Aim of the exercise → Report every line of the records beneath this task that holds the string "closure".
====
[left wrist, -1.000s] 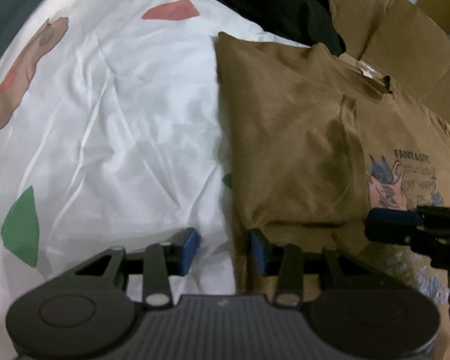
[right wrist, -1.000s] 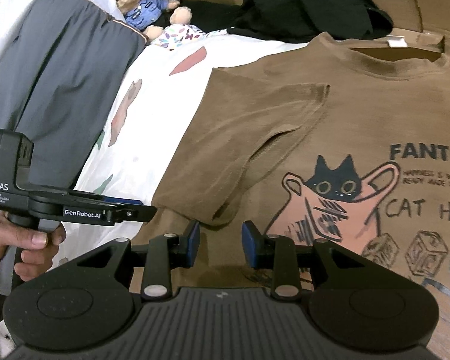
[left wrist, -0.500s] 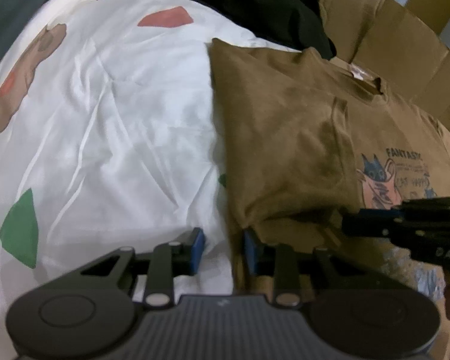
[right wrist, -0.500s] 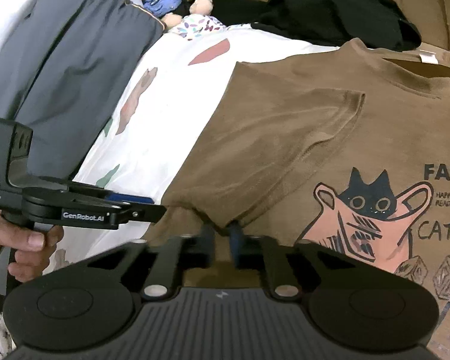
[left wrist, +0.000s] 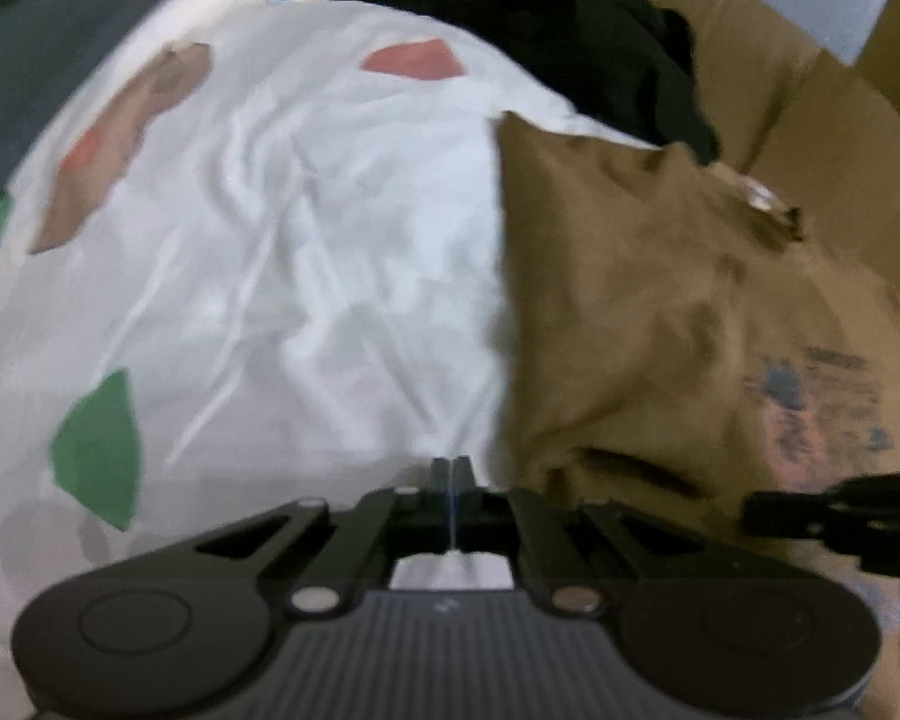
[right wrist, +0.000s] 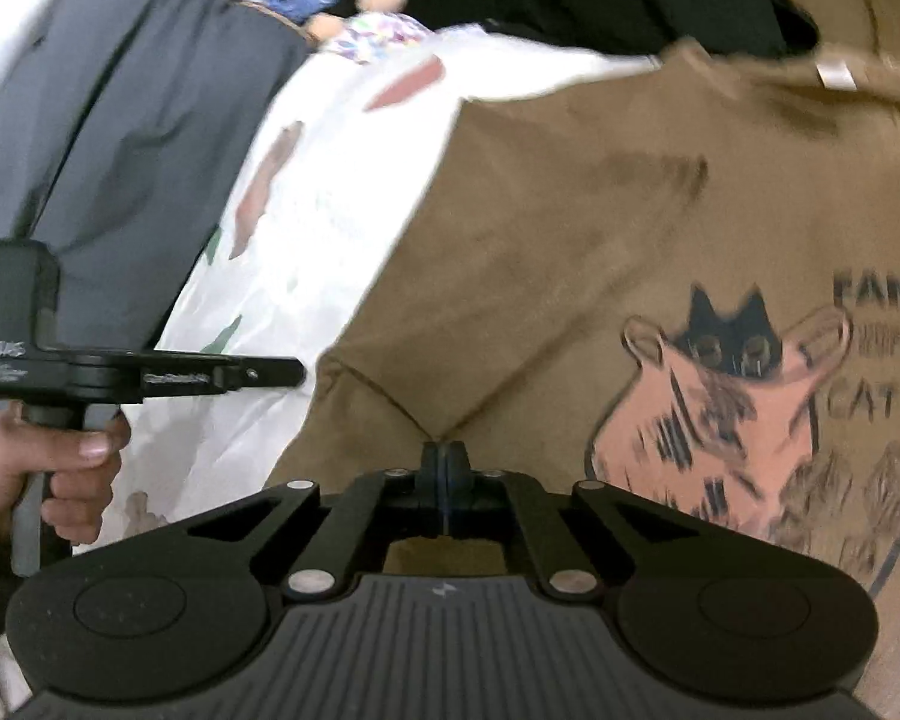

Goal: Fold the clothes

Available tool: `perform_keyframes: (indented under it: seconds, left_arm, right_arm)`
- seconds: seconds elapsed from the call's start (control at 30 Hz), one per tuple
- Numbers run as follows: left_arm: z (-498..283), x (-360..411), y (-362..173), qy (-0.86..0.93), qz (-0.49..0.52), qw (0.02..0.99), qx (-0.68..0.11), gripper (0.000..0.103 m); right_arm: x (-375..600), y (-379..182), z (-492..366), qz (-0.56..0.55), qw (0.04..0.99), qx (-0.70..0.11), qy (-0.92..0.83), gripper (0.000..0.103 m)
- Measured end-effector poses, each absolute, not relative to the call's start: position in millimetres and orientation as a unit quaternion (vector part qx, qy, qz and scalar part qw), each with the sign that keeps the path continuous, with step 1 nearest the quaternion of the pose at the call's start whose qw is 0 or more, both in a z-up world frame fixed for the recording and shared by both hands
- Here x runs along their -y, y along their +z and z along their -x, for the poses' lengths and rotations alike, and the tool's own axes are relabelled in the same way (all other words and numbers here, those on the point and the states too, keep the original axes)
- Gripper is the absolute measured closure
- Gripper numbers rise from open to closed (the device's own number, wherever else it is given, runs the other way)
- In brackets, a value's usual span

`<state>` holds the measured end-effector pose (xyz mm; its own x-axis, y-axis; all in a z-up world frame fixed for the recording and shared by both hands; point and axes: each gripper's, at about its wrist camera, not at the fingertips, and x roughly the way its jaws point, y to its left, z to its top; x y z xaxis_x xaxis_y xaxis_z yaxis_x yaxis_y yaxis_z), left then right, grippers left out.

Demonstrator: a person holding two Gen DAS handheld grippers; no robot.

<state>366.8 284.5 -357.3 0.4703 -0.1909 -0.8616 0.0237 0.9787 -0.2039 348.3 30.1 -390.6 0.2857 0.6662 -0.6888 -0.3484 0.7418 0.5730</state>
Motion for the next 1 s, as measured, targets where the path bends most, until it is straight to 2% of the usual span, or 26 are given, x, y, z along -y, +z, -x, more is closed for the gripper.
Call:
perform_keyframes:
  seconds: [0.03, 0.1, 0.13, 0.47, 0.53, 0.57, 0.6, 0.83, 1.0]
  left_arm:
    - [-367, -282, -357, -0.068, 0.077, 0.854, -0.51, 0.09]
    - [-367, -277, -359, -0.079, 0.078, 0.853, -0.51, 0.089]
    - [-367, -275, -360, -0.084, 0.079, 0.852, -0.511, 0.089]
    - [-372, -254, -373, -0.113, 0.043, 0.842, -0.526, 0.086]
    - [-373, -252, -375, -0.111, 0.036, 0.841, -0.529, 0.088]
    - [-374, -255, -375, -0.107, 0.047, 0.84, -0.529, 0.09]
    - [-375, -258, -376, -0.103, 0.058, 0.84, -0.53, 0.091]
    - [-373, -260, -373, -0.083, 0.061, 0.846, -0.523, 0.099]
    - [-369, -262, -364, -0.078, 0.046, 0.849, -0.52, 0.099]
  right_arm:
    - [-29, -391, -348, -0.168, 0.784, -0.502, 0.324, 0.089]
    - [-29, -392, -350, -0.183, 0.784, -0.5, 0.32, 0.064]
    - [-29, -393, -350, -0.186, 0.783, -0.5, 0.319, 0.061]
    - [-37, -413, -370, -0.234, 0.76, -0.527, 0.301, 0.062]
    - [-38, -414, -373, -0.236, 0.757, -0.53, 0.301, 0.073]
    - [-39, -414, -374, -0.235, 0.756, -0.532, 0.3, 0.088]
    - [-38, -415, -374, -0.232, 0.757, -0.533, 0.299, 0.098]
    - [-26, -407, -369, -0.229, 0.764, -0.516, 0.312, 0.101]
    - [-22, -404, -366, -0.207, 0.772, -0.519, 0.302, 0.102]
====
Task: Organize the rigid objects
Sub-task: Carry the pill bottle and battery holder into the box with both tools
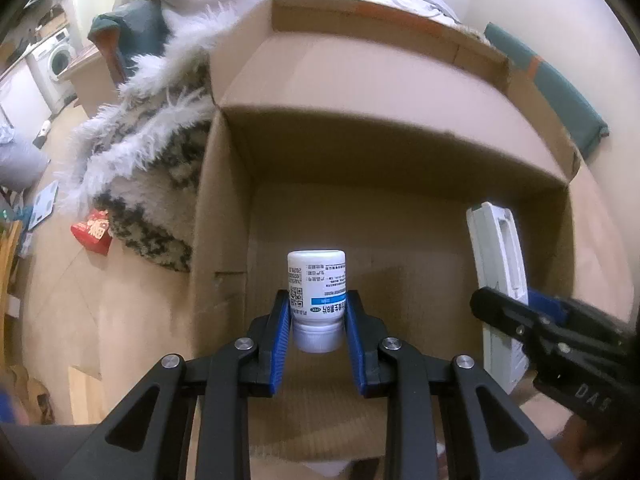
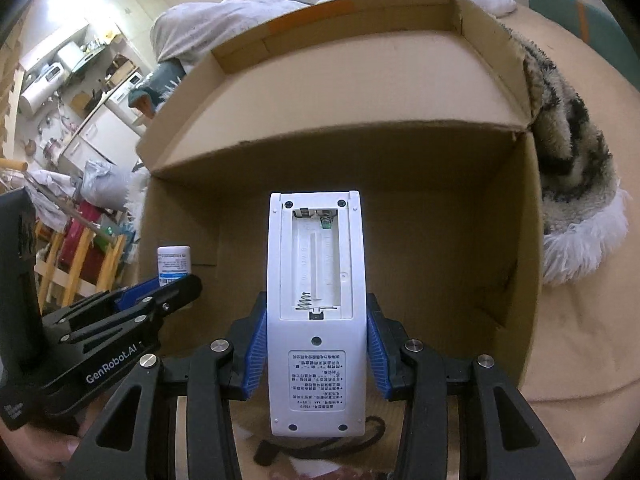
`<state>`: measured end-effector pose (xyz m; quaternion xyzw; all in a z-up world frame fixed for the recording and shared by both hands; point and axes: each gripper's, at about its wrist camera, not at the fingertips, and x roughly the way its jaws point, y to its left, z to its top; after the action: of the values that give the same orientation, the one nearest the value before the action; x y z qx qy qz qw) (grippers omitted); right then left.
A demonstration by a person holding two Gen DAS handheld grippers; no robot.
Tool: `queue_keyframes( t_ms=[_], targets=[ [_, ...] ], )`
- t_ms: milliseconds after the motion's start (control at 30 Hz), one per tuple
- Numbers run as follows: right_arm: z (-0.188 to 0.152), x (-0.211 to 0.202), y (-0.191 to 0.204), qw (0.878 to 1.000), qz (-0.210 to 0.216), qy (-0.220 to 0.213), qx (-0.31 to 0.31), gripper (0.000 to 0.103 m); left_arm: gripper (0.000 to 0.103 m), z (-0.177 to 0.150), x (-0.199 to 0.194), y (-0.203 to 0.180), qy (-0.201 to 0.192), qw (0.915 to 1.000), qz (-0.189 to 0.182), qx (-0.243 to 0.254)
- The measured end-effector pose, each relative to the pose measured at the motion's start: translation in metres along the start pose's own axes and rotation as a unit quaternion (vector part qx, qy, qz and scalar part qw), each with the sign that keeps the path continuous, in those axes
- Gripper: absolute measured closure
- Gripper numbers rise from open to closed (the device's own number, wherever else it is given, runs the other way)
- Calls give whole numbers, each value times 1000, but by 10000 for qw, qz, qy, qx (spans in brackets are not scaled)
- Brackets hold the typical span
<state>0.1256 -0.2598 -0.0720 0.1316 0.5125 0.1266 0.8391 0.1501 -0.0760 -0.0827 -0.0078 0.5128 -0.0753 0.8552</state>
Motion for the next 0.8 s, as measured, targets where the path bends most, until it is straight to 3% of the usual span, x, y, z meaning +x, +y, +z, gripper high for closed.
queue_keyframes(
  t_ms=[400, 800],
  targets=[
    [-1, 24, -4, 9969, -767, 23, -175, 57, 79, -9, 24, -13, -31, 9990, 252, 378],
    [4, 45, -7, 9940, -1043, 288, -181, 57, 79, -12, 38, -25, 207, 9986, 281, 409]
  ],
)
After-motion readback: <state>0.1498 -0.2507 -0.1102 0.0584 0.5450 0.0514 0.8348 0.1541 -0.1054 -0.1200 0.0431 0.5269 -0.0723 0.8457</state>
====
Reply →
- Gripper is the absolute measured closure
- Gripper: absolute measured closure

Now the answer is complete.